We demonstrate that the gut microbiome is associated with the clinical response to anti-PD-1 immunotherapy in patients with hepatobiliary cancers. Taxonomic signatures enriched in responders are effective biomarkers to predict the clinical response and survival benefit of immunotherapy, which might provide a new therapeutic target to modulate the response to cancer immunotherapy.
肠道微生物群与不同癌症的免疫治疗反应有关。然而,肠道微生物群对接受免疫治疗的肝胆癌的影响尚不清楚。本研究旨在探讨肠道微生物群与晚期肝胆癌患者接受抗程序性细胞死亡蛋白 1(PD-1)免疫治疗的临床反应之间的关系。
纳入无法切除的肝细胞癌或一线化疗(吉西他滨加顺铂)进展后的晚期胆道癌患者。在接受抗 PD-1 治疗前和治疗期间采集新鲜粪便样本,并进行宏基因组测序分析。鉴定出显著差异富集的分类群和与预后相关的分类群。进一步应用京都基因与基因组百科全书数据库和 MetaCyc 数据库注释差异富集的分类群,以探讨肠道微生物群影响癌症免疫治疗的潜在机制。

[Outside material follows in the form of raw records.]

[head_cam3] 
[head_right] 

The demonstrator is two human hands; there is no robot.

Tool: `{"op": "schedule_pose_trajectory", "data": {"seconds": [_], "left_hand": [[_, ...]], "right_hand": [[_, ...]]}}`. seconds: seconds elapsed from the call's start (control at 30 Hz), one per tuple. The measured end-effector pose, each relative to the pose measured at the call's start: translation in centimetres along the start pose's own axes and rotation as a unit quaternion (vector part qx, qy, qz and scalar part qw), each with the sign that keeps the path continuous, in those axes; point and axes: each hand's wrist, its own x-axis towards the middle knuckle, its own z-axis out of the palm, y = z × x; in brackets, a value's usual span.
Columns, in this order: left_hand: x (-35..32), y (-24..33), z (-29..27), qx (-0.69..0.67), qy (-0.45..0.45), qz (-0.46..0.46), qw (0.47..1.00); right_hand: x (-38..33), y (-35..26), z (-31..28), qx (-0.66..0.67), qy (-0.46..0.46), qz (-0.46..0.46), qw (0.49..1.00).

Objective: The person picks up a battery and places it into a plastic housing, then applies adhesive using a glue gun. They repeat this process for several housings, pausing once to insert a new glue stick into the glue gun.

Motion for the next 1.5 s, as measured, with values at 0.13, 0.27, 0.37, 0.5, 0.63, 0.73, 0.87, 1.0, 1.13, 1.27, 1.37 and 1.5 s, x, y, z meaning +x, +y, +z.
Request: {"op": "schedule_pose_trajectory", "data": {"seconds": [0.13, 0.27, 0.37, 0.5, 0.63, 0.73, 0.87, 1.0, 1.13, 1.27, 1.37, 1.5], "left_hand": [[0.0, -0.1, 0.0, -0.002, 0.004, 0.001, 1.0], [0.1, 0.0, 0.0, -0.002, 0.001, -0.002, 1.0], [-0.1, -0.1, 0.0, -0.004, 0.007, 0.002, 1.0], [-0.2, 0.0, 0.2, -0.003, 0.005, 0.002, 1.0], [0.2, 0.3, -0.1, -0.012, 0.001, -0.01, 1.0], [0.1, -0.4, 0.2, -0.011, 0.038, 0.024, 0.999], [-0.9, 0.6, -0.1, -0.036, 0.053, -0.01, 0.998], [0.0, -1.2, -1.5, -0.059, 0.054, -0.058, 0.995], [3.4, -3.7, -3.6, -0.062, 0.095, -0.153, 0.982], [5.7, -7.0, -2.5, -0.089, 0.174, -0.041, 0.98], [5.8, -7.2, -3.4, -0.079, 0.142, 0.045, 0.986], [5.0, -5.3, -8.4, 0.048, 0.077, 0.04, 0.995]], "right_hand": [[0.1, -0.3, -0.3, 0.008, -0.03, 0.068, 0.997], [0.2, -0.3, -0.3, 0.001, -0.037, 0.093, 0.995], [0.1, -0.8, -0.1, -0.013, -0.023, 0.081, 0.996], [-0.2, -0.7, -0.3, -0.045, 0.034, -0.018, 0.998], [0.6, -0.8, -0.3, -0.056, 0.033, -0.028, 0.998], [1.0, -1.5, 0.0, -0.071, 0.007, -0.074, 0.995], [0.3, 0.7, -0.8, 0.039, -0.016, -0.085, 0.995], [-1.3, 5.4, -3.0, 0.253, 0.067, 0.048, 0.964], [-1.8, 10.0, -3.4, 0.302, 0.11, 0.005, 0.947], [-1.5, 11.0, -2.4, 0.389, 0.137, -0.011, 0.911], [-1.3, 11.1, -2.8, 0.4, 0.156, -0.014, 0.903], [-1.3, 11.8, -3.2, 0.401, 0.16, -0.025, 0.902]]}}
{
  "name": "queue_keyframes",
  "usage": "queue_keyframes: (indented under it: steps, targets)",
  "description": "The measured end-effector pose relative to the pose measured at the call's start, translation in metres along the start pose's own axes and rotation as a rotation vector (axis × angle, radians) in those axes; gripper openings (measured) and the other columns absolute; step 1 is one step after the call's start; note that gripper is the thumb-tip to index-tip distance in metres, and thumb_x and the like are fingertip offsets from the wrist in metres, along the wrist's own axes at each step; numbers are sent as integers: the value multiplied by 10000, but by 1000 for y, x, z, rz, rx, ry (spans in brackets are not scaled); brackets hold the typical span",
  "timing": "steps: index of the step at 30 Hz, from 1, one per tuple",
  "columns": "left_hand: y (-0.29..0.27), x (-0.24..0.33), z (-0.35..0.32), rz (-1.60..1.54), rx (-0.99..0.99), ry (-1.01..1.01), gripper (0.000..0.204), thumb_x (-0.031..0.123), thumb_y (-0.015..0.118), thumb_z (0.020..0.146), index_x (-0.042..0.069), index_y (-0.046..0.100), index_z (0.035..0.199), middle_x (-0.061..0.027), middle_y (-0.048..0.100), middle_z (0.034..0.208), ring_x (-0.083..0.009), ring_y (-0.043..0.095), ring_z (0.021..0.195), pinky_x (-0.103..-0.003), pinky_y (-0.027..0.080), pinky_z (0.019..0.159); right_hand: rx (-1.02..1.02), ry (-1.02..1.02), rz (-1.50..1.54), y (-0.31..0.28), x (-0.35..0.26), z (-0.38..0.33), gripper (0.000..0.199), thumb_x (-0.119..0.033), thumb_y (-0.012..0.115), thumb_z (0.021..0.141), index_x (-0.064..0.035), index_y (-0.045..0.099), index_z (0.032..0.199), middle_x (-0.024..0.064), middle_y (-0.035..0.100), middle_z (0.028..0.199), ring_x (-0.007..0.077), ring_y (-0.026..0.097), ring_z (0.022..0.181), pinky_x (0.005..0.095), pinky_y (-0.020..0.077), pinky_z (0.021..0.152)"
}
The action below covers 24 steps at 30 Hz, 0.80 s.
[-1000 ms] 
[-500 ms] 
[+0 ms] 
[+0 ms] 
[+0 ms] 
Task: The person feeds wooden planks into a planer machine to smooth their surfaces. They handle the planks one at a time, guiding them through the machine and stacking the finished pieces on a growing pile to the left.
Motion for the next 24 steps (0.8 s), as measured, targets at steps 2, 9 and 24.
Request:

本研究共纳入 65 例接受抗 PD-1 治疗的晚期肝胆癌患者。74 种分类群在临床获益反应(CBR)组中显著富集,40 种分类群在非临床获益(NCB)组中显著富集。在这些分类群中,Lachnospiraceae bacterium-GAM79 和 Alistipes sp Marseille-P5997 的丰度较高,这两种分类群在 CBR 组中显著富集,其无进展生存期(PFS)和总生存期(OS)长于丰度较低的患者。在 CBR 组中也观察到丰度较高的 Ruminococcus calidus 和 Erysipelotichaceae bacterium-GAM147 与更好的 PFS 相关。相反,在 NCB 组中丰度较高的 Veillonellaceae 与较差的 PFS 和 OS 相关。功能注释表明,CBR 组中富集的分类群与能量代谢有关,而 NCB 组中富集的分类群与氨基酸代谢有关,这可能调节肝胆癌的免疫治疗反应。此外,免疫治疗相关不良事件受肠道微生物多样性和相对丰度的影响。
我们证明肠道微生物群与肝胆癌患者接受抗 PD-1 免疫治疗的临床反应有关。在应答者中富集的分类群特征是预测免疫治疗临床反应和生存获益的有效生物标志物,这可能为调节癌症免疫治疗反应提供新的治疗靶点。